A Missouri mom-to-be learned her beloved home is contaminated with meth when her unborn baby tested positive for the drug.
Elisha Hessel and her husband Tyler had been trying to have a child for three years. They were living in a dream home that looked like new. When she got pregnant, she went in for the recommended blood tests. This is when a nurse found amphetamines in Hessel’s blood.
The couple are adamant: they’ve never been around meth. They have no criminal history of drug use. Then they discovered that the home’s history was the problem, according to Daily Mail.
“Through speaking with neighbors and kind of getting hints here and there,” said Hessel. “I went ahead and bought a test over the internet and tested it myself and it did come back with unsafe levels in the home.”
In Missouri, a seller who knows that a home once had a drug lab in it is required to tell the buyer. Nobody told the Hessels. They found the address on Jefferson County’s list of 2013 meth lab seizures.

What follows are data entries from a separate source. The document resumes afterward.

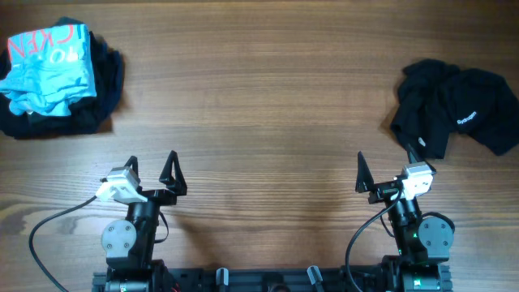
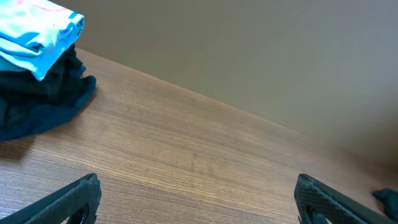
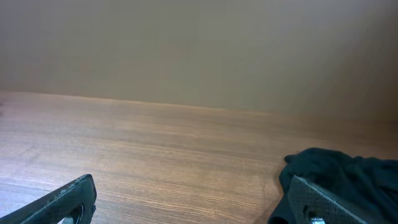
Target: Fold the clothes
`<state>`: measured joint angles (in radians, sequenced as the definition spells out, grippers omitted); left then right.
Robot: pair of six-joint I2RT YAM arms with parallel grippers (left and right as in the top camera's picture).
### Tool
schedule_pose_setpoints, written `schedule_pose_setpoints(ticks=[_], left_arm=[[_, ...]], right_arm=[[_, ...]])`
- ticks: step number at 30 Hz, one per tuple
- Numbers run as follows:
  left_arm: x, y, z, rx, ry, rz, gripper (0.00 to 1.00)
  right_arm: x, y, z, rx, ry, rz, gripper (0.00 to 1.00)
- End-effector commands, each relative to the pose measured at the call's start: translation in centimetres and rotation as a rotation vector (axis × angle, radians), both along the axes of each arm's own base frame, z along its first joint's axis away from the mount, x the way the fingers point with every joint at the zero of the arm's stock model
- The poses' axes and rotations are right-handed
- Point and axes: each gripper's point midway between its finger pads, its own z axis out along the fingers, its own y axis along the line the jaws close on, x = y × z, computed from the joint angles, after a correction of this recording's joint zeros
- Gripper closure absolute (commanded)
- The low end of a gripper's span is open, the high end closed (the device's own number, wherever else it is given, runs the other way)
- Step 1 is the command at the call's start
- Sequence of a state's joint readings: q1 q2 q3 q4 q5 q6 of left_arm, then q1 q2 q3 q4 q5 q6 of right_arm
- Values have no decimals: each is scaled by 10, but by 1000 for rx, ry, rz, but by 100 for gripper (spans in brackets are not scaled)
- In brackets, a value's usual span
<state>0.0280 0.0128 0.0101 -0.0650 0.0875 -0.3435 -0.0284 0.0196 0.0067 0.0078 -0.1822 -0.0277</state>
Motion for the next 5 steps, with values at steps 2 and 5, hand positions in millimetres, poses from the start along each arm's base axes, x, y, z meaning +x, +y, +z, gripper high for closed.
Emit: schedule_pose_setpoints(ticks=[2, 5], left_arm=[[0, 3, -1, -5, 0, 13, 0], [0, 3, -1, -5, 0, 13, 0]], right_arm=[[0, -3, 1, 8, -5, -16, 0], [0, -3, 1, 8, -5, -16, 0]])
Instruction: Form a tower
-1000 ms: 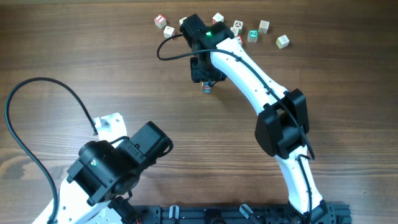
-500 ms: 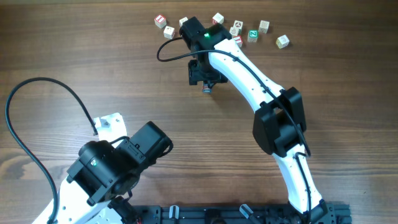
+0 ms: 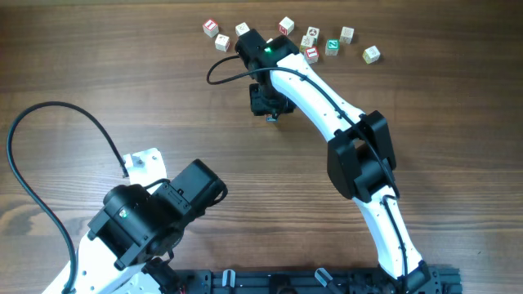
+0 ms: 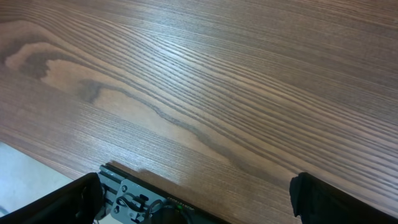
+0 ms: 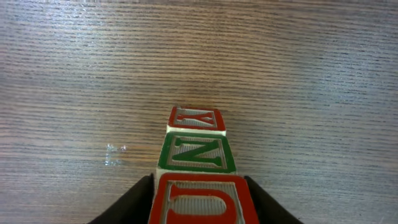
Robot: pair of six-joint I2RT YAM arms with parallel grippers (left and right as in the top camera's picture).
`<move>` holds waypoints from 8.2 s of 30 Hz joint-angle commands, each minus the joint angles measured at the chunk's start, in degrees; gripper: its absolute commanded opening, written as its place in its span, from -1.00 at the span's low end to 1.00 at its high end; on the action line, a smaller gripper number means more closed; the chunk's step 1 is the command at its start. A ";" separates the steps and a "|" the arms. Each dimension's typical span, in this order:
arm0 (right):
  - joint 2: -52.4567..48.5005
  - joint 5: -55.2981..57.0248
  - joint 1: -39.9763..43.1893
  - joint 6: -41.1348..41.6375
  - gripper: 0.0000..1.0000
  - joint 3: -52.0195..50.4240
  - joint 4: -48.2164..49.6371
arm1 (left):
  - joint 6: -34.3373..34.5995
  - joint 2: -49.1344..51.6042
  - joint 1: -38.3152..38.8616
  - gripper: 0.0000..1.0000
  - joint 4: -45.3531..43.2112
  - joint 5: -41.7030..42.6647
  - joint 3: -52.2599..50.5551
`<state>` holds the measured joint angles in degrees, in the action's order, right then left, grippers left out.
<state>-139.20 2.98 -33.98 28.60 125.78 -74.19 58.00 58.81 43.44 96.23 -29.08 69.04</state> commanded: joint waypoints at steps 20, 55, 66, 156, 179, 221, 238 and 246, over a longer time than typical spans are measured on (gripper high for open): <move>-0.87 -0.57 -0.35 1.62 0.40 0.22 0.76 | 1.14 -0.31 -0.04 1.00 0.04 -0.39 -0.02; -4.72 -6.32 2.14 -2.67 0.36 0.22 -0.20 | 1.14 -0.31 -0.04 1.00 0.07 -0.39 -0.02; -4.70 -5.68 1.90 -1.42 -0.02 0.31 -0.11 | 1.14 -0.31 -0.04 1.00 0.07 -0.39 -0.02; 68.37 23.56 2.89 23.91 0.99 -17.90 -11.69 | 1.16 -0.31 -0.04 1.00 0.07 -0.39 -0.02; 17.27 6.14 13.53 17.07 -0.43 -0.02 -1.77 | 1.16 -0.31 -0.04 1.00 0.04 -0.39 -0.02; 16.57 -34.56 16.94 19.85 -0.91 -53.83 56.87 | 1.16 -0.31 -0.04 1.00 0.04 -0.39 -0.02; 53.66 1.14 20.98 8.61 -0.90 -52.11 29.11 | 1.14 -0.31 -0.04 1.00 0.04 -0.39 -0.02; 85.88 3.41 20.98 7.58 0.99 -52.13 26.36 | 1.14 -0.31 -0.04 1.00 0.04 -0.39 -0.02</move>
<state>-58.74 4.21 -12.71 36.93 73.63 -47.68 58.00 58.81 43.44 96.25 -29.08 69.04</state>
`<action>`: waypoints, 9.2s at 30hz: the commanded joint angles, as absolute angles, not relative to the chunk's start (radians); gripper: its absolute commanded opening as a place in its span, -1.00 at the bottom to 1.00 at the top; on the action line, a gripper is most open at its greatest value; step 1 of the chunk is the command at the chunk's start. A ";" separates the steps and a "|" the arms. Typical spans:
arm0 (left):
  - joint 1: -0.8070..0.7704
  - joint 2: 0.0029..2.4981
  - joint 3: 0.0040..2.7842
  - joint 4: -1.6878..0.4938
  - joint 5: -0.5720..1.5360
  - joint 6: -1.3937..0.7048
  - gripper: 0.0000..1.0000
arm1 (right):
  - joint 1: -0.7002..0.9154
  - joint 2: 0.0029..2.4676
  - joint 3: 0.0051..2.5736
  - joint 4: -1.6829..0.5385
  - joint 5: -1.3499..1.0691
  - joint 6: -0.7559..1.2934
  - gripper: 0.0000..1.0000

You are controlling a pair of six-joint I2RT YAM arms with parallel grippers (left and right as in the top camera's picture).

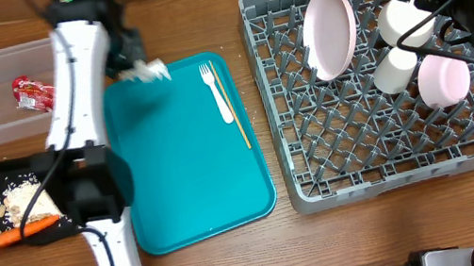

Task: Sort waste into correct bins and load items into the dishwasher rack
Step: 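Carry the tissue left and release it into the clear bin, then reach the right gripper to the wooden chopstick on the teal tray, then grasp the chopstick with the right gripper and lift it, then carry the chopstick right and stand it in the rack's back-left slot, then release the chopstick and move the right gripper back to the white fork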

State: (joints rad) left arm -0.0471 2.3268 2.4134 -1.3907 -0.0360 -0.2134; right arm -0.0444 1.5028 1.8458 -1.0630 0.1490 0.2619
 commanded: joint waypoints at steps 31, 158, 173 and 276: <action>0.409 2.219 2.457 -1.297 0.030 -0.417 1.00 | -0.048 1.500 1.859 -1.057 0.157 0.261 1.00; 0.435 2.044 2.456 -1.573 -0.055 -0.583 1.00 | 0.704 2.351 2.275 -1.386 0.152 0.412 -0.92; 0.435 2.044 2.456 -1.573 -0.055 -0.583 1.00 | 0.394 2.360 2.656 -1.546 0.097 0.184 -0.92; 0.435 2.044 2.456 -1.573 -0.055 -0.583 1.00 | 0.907 2.729 2.446 -1.064 0.231 0.498 -0.13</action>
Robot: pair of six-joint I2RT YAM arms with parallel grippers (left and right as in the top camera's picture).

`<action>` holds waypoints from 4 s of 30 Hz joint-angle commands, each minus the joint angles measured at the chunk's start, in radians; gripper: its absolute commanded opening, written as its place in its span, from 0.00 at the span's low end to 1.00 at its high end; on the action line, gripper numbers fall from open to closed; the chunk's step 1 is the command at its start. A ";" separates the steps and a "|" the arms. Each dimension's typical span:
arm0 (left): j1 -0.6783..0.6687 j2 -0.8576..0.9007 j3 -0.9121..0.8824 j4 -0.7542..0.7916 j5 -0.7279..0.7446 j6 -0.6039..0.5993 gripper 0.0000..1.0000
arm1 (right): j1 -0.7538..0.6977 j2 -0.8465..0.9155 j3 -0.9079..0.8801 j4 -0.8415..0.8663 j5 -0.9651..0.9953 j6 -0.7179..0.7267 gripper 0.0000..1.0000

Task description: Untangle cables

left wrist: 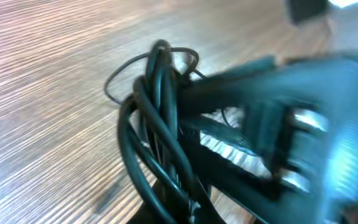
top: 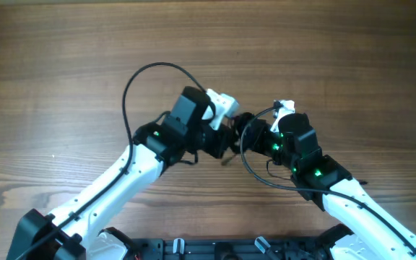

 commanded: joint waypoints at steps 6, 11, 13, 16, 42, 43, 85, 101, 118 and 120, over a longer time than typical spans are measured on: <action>0.193 -0.018 0.000 -0.044 0.016 -0.081 0.05 | -0.032 -0.163 0.008 -0.113 0.023 -0.174 0.82; 0.200 -0.018 0.000 -0.052 0.175 0.056 0.08 | -0.032 -0.251 0.008 -0.139 0.023 -0.492 0.88; 0.199 -0.018 0.000 -0.080 0.296 0.172 0.04 | -0.032 -0.251 0.008 -0.137 0.023 -0.590 0.93; 0.200 -0.018 0.000 -0.172 0.375 0.353 0.04 | -0.032 -0.246 0.008 -0.153 0.023 -0.742 0.94; 0.240 -0.018 0.001 -0.095 0.457 0.331 1.00 | -0.032 -0.122 0.008 -0.068 -0.125 -0.392 0.04; 0.244 -0.018 0.001 -0.060 0.451 0.264 1.00 | -0.032 -0.122 0.008 -0.068 -0.079 -0.351 0.04; -0.049 0.175 0.000 0.306 -0.207 -1.464 0.04 | -0.032 -0.121 0.008 -0.072 0.131 0.122 0.04; 0.002 0.160 0.000 0.364 -0.296 -1.136 0.04 | -0.032 -0.122 0.008 -0.083 0.176 0.170 0.49; 0.134 0.008 0.000 0.332 -0.205 -1.003 0.04 | -0.010 -0.053 0.008 0.150 -0.249 -0.523 0.98; 0.134 0.008 0.000 0.333 -0.204 -1.042 0.04 | 0.011 0.005 0.008 0.211 -0.238 -0.561 0.91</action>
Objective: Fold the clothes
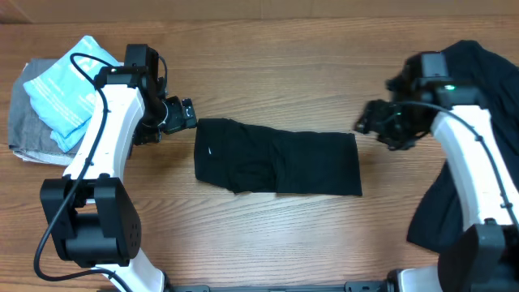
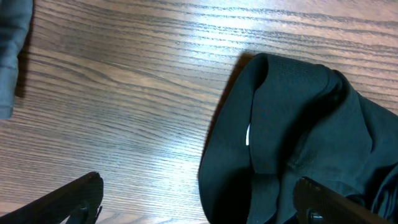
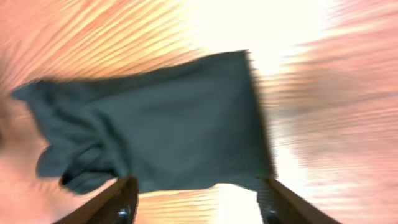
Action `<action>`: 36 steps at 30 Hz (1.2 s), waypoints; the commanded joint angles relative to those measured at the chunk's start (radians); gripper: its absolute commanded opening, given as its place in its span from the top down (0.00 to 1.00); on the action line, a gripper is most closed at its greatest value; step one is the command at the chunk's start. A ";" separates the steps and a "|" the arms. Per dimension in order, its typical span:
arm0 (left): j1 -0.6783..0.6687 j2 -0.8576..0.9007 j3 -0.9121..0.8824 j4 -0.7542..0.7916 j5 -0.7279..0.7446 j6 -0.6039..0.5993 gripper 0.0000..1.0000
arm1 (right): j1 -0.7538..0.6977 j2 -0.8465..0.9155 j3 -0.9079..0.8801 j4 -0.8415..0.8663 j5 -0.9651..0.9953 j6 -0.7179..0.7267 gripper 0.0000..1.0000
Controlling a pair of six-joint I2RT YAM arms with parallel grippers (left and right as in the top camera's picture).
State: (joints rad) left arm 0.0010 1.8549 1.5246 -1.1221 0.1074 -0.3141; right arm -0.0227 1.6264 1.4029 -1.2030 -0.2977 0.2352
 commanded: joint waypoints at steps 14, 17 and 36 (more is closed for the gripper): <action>0.006 -0.029 -0.005 0.001 -0.007 0.003 0.00 | -0.064 0.021 -0.316 0.274 -0.031 -0.050 0.45; 0.006 -0.029 -0.005 0.001 -0.007 0.004 0.00 | -0.063 0.021 -0.383 0.344 -0.122 -0.110 0.45; 0.006 -0.029 -0.005 0.001 -0.007 0.004 0.00 | -0.062 0.021 -0.579 0.631 -0.134 -0.108 0.46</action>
State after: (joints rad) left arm 0.0010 1.8549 1.5246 -1.1221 0.1074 -0.3141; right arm -0.0891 1.6470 0.8314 -0.5774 -0.4156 0.1337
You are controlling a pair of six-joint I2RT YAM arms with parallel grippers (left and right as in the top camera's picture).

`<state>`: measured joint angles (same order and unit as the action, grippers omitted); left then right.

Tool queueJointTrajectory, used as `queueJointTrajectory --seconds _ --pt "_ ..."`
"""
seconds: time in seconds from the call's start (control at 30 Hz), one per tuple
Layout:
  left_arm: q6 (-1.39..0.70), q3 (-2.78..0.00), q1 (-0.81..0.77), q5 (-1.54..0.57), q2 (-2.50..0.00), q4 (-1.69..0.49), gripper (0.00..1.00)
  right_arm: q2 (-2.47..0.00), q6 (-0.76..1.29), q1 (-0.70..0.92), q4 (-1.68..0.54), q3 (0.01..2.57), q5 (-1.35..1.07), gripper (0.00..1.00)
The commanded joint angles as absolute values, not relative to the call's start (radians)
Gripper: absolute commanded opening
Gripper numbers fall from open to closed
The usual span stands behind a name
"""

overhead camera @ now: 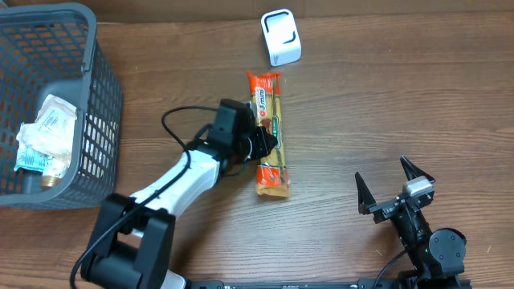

Today, the home is abandoned. More testing showed that the home’s ventilation system is heavily contaminated with methamphetamine and meth-making residue.
As for the Jefferson County Sheriff’s Office, it has no record of testing the home for contamination. It was never reported to Code Enforcement. In 2016, the house became the property of a bank, then another buyer and then the Hessels.
Tom Alford is the environmental expert the Hessels hired to measure the levels of contamination in their home. He’s less surprised that a house could have high levels of contamination after six years. Also, remediating a home with meth contamination is expensive. The Hessels got an estimate of around $100,000 -- that includes pulling out drywall and completely replacing the HVAC system and duct work.
The Hessels left behind personal personal belongings as none of it is safe to take to Elisha’s mother’s home, where they set up a nursery for their baby due in January. The family contacted a lawyer, who offered to take the home insurance company to court for the money to remediate but the couple couldn’t afford the retainer. State and county law doesn’t have a penalty for anyone who fails to disclose a home’s meth contamination to a buyer or who doesn’t clean a property.
Hessel's blood tests have been clean lately, but her baby will be tested again when she’s born. If there are amphetamine levels detected on that day, the Children’s Division of the Department of Social Services will get involved. Family members of the Hessels set up a GoFundMe to support them.